In related embodiments, the composition of the invention may
comprise multiple populations of mini-spheres. The active
principles may be the same or different as between populations.
[0042] In a specific embodiment, one or more active principle(s) is
(are) incorporated in the oil phase of the composition or dried
emulsion. In another specific embodiment, one or more active
principle(s) is (are) incorporated in the aqueous phase of the
composition or dried emulsion. In another embodiment, the beads may
be coated with a polymer to alter the release profile or to protect
the bead and/or the active principle within the bead from
degradation or oxidation or hydrolysis or proteolysis or
degradation mediated by high or low pH.
[0043] The composition of the invention is of particular interest
for active principles of low aqueous solubility and/or liposoluble
compounds (active principles) where incorporation into the oil
phase brings particular advantages.
[0044] Thus in one aspect, the relation relates to formulating
active principles for oral administration as mini-beads of dried
oil-in-water emulsions in which the active principle can be
incorporated in the oil phase of the emulsion and with the beads
being optionally coated with a polymer.
[0045] The water-soluble immobilizing polymer matrix (or in one
aspect, the aqueous phase of a dried emulsion) comprises, in one
embodiment, a cross-linked water-soluble polymer e.g. resulting
from chemical or physico-chemical (eg drying) solidification of a
fluid aqueous continuous phase such that, in the matrix or dried
emulsion, water is substantially absent and the oil droplets are
immobilized. In this embodiment, the dried aqueous phase can
therefore be referred to as an immobilization matrix.

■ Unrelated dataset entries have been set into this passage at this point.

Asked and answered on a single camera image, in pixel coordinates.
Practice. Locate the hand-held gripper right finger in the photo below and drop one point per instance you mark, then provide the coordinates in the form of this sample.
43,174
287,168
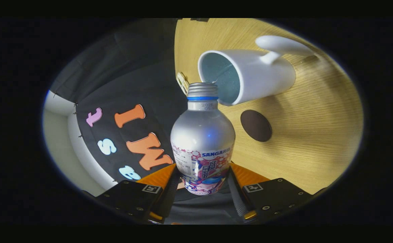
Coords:
238,199

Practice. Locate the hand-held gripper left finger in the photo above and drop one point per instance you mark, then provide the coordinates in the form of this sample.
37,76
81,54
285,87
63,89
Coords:
171,195

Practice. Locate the silver juice bottle printed label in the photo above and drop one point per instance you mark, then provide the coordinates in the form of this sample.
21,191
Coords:
201,131

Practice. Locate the dark brown round coaster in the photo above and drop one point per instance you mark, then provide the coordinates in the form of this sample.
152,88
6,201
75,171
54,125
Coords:
256,125

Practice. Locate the white cup blue inside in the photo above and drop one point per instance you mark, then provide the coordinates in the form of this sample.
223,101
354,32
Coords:
264,74

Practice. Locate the wooden table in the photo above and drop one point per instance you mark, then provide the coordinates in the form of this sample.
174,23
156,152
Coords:
311,135

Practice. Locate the white condiment tray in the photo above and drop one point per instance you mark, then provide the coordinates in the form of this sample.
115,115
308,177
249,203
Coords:
183,82

[0046] The term "dried emulsion" generally means an emulsion whose
internal (discontinuous) phase has been immobilized in a
substantially solid or solidified external phase. The solid
external phase dissolves on contact with an aqueous medium.

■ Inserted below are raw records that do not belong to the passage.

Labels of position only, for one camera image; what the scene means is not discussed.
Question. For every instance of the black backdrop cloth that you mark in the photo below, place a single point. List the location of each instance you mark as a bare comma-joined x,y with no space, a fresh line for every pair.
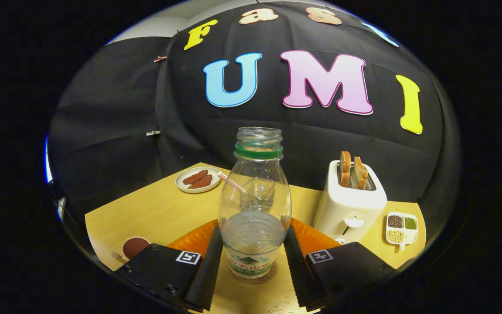
111,109

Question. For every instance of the toast slice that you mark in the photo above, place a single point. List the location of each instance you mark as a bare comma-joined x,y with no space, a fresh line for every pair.
345,170
361,173

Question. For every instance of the small white plate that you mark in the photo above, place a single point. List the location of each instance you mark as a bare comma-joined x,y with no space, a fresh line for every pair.
181,185

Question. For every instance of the red-brown sausage piece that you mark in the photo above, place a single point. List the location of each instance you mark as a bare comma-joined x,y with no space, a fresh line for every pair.
202,182
194,177

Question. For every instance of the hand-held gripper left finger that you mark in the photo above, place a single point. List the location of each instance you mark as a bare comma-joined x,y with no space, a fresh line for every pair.
207,270

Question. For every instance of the wooden table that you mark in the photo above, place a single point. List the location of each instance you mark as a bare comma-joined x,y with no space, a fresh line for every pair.
146,213

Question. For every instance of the white divided dish with grains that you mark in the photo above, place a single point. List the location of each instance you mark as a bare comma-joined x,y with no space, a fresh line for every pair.
412,235

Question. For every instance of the small metal clip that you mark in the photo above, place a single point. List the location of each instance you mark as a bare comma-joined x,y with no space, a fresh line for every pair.
153,133

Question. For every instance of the white toaster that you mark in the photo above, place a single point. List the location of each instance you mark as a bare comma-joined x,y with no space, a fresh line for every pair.
347,209

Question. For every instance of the small red clip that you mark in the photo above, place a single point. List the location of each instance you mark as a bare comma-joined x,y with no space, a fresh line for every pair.
160,59

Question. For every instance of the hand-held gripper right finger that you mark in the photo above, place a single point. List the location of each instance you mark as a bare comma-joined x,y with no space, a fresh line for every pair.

[0047] The term "matrix" is a term well-known in the art and
generally means, according to context, a solid, semi-solid,
undissolved or not-yet-dissolved material which provides structure
and volume to a composition. In some contexts, the term "matrix"
may mean a scaffold.
[0048] Solidification of the external phase may have arisen through
various means including chemically (eg by cross-linking) or
physically (eg by cooling or heating). By use of the term "dried",
it is not sought to imply that a drying step is necessary to
produce the dried emulsion (although this is not excluded) rather
that the solid or solidified aqueous external phase is
substantially free of water or free of available water. In this
respect, the term "aqueous phase" is nevertheless employed in this
document to denote the external (continuous) phase of the
composition of the invention even though water, in certain
embodiments, is largely absent from (or trapped within the
cross-linked matrix of) the composition of the invention,
particularly when in the form of mini-beads. The external phase of
the composition of the invention is however water-soluble and
dissolves in aqueous media. In one embodiment, the oil droplets are
released when the aqueous phase dissolves or is exposed to aqueous
media.
[0049] The term "released" in relation to the oil droplets means
free to move, egress, coalesce, dissolve, (re)emulsify etc.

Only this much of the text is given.